**Instructions for the task**:
Start at the line containing "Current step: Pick" and transcribe every line exactly through the end of the records below, and only those lines.

(Source data begins)

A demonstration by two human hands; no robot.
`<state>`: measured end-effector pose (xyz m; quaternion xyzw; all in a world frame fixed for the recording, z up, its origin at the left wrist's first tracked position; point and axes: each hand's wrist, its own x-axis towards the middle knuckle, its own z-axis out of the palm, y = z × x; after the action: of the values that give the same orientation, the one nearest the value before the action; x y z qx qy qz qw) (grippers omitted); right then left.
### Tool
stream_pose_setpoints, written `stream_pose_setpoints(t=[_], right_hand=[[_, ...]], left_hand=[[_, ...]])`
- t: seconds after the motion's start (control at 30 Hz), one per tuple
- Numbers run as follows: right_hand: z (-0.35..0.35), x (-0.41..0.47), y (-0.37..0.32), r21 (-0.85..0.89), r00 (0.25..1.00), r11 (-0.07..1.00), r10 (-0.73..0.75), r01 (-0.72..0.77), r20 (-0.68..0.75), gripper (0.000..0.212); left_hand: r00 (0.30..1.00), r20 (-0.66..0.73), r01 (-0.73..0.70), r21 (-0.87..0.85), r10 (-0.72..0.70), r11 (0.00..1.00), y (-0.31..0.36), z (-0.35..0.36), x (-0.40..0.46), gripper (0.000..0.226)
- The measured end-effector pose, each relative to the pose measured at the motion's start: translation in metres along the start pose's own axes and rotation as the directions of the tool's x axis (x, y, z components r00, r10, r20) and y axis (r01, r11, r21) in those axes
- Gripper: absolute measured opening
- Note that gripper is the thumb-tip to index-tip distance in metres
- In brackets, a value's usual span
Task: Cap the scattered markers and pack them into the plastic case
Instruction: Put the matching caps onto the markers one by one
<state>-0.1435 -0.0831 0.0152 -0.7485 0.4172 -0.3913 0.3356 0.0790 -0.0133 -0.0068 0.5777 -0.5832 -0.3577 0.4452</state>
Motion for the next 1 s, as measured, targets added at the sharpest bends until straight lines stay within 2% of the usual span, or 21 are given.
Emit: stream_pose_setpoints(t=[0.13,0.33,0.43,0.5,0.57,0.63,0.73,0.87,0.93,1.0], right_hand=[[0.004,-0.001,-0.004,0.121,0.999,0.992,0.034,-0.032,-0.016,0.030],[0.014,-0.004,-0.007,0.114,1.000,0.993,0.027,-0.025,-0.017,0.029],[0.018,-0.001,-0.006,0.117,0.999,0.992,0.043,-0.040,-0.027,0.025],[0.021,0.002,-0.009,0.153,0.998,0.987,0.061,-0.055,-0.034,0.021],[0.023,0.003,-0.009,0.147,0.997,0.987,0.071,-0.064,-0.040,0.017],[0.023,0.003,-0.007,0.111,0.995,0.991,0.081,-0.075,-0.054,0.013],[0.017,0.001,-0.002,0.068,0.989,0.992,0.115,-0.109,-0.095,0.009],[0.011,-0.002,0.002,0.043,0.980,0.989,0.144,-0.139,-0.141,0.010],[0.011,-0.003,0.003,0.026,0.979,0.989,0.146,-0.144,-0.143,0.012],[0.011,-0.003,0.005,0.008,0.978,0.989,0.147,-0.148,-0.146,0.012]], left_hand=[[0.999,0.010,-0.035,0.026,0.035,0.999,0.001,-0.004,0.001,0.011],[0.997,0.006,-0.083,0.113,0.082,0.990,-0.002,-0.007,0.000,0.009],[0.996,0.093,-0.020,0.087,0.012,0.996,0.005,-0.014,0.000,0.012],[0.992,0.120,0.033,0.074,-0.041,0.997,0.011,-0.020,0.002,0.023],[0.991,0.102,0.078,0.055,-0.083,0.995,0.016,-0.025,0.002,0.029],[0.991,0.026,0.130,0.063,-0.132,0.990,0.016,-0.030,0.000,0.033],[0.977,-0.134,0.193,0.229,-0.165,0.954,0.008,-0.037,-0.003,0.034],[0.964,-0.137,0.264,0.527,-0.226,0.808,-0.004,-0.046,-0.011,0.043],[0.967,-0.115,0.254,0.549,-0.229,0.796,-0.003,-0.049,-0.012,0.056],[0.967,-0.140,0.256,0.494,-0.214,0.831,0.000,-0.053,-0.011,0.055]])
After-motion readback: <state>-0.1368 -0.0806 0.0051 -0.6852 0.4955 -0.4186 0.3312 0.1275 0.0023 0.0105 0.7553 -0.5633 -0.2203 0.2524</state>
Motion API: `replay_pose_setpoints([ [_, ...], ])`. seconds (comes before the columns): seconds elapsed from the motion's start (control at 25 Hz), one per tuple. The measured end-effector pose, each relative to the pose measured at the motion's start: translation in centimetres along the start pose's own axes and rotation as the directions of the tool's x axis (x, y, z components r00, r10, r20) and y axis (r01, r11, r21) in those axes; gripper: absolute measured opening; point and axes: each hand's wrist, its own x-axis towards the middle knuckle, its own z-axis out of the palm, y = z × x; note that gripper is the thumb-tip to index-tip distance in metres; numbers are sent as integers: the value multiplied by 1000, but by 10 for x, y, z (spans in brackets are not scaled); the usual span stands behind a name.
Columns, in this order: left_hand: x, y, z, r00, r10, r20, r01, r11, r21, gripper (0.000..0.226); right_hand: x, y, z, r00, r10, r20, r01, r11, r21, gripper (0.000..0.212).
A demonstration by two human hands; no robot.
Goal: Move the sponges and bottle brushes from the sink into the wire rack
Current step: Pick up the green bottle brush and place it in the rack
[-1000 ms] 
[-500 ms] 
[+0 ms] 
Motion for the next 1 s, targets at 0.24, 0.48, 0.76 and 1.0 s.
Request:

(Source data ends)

**Solution for this problem**:
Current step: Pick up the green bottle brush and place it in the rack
[-1000 ms] 
[-500 ms] 
[+0 ms] 
Motion for the next 1 s, targets at 0.24, 0.48, 0.76 and 1.0 s.
Request:

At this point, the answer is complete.